Exercise goal — Retype, word for word, every line of the records below starting at the one that contains "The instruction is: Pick" and ending at the one that contains "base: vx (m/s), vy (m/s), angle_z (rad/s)"; include both of those lines and nothing more.

(Items from a dataset)
»»

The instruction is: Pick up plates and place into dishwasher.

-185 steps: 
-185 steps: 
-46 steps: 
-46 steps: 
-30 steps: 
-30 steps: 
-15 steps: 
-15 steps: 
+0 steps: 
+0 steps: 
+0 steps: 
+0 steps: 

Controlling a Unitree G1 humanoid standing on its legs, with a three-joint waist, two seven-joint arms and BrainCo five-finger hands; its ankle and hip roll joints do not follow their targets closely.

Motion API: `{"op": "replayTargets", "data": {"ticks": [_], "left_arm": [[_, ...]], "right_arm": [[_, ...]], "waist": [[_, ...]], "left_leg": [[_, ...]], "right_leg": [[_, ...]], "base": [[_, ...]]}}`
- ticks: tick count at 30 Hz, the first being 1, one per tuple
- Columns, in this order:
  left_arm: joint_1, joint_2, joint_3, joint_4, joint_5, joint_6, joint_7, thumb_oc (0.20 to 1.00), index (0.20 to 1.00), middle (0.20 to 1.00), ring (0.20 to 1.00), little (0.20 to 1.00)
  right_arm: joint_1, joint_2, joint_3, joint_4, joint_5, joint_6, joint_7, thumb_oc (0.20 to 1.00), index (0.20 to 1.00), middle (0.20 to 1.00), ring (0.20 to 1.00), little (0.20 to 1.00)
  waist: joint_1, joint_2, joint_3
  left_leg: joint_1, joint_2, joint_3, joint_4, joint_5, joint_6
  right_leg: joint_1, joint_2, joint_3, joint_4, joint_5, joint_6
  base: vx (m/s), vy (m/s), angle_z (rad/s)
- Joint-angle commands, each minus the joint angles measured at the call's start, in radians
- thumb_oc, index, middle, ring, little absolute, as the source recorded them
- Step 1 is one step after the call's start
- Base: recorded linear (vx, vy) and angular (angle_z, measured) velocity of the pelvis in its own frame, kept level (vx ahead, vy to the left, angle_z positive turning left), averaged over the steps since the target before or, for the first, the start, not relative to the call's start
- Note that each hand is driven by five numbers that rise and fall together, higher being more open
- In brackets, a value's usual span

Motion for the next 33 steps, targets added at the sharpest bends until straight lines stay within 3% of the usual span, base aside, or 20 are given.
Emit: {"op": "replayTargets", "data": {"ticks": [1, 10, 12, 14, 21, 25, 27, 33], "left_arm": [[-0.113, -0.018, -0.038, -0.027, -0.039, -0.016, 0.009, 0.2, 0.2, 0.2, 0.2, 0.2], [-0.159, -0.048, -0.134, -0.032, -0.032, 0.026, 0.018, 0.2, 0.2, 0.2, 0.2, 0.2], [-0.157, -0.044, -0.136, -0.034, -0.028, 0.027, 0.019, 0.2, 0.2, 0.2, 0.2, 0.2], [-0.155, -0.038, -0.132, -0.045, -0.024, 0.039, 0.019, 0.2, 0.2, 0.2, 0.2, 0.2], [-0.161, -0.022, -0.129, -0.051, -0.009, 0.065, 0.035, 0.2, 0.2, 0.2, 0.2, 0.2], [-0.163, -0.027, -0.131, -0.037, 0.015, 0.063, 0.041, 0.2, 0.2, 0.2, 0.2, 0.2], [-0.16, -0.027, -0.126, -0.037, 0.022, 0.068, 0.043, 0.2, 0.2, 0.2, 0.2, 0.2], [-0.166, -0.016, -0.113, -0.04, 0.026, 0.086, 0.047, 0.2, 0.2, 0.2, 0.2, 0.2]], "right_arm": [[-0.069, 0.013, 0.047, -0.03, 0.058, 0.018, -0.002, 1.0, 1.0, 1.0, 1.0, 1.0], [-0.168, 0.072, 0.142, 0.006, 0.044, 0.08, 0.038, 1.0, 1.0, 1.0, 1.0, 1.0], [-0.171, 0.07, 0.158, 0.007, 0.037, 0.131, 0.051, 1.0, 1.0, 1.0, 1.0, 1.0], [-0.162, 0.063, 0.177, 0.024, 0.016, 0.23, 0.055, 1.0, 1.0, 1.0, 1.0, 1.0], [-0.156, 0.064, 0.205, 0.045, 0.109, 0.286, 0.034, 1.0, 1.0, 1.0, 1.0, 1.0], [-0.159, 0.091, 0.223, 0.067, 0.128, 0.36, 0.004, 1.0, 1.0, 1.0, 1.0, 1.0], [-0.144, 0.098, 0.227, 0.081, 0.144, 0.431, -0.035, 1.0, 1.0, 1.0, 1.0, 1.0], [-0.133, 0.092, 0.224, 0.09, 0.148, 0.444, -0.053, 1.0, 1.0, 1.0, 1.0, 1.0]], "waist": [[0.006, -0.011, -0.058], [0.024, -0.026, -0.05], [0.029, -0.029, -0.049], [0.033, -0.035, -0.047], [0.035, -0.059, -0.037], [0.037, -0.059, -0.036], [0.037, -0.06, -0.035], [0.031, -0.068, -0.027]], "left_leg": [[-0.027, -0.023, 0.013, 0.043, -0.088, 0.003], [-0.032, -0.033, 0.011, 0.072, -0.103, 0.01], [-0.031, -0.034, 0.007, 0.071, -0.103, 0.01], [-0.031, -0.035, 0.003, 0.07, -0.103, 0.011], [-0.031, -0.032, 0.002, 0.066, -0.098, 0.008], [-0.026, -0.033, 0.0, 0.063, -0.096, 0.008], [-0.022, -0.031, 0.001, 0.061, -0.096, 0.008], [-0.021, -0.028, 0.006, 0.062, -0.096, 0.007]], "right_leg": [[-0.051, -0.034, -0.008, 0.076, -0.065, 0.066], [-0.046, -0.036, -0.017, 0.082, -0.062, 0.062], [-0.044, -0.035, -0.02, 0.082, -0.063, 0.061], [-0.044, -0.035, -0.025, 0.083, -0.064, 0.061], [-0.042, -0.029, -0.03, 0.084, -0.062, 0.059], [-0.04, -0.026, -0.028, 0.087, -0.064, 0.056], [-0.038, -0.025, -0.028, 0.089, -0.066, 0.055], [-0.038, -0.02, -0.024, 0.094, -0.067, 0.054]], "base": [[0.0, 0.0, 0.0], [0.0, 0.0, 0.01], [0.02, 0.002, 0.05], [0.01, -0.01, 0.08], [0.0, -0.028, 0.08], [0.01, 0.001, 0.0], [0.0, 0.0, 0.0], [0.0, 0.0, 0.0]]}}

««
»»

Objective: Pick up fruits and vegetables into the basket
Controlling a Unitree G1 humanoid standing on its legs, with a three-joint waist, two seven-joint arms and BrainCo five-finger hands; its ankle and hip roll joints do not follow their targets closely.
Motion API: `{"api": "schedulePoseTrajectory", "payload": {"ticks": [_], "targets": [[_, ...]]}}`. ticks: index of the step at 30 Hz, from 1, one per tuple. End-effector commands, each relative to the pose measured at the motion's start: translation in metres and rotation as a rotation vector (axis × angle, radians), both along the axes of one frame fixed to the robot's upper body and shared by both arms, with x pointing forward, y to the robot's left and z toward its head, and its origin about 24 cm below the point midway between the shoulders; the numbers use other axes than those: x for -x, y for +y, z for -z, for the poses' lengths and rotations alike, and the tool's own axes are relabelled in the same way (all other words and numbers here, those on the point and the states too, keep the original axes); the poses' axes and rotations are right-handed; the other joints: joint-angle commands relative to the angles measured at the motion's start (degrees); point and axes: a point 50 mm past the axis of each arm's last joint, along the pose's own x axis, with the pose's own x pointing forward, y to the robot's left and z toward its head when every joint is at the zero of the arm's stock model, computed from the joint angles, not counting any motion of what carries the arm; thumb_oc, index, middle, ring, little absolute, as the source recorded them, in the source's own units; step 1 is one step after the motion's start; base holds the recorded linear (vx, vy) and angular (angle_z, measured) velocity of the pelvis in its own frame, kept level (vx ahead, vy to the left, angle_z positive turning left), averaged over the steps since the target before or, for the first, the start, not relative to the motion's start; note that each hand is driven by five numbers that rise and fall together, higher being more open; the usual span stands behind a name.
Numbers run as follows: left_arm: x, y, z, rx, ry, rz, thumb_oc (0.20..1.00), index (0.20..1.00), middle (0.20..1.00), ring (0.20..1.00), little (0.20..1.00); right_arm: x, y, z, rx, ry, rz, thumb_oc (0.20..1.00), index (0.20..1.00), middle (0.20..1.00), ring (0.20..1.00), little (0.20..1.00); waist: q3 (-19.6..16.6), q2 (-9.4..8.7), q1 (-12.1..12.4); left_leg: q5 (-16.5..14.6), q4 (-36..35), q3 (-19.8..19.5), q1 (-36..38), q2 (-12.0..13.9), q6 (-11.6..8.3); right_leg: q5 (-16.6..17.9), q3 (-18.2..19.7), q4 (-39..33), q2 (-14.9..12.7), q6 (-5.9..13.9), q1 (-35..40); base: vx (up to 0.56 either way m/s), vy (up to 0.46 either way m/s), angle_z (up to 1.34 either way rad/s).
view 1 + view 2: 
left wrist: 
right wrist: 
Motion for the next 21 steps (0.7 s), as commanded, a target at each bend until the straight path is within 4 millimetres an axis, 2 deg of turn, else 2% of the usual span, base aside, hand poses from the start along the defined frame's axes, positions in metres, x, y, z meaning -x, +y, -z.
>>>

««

Result of this task —
The instruction is: Pick up plates and place into dishwasher.

-185 steps: 
-185 steps: 
-46 steps: 
-46 steps: 
-30 steps: 
-30 steps: 
-15 steps: 
-15 steps: 
+0 steps: 
+0 steps: 
+0 steps: 
+0 steps: 

Controlling a Unitree G1 humanoid standing on its legs, with a three-joint waist, two seven-joint arms and BrainCo five-finger hands; its ankle and hip roll joints do not follow their targets closely.

Motion API: `{"op": "replayTargets", "data": {"ticks": [_], "left_arm": [[_, ...]], "right_arm": [[_, ...]], "waist": [[_, ...]], "left_leg": [[_, ...]], "right_leg": [[_, ...]], "base": [[_, ...]]}}`
- ticks: tick count at 30 Hz, the first being 1, one per tuple
- Columns, in this order:
  left_arm: joint_1, joint_2, joint_3, joint_4, joint_5, joint_6, joint_7, thumb_oc (0.20 to 1.00), index (0.20 to 1.00), middle (0.20 to 1.00), ring (0.20 to 1.00), little (0.20 to 1.00)
  right_arm: joint_1, joint_2, joint_3, joint_4, joint_5, joint_6, joint_7, thumb_oc (0.20 to 1.00), index (0.20 to 1.00), middle (0.20 to 1.00), ring (0.20 to 1.00), little (0.20 to 1.00)
  waist: joint_1, joint_2, joint_3
  left_leg: joint_1, joint_2, joint_3, joint_4, joint_5, joint_6
  right_leg: joint_1, joint_2, joint_3, joint_4, joint_5, joint_6
  base: vx (m/s), vy (m/s), angle_z (rad/s)

No more output will be produced.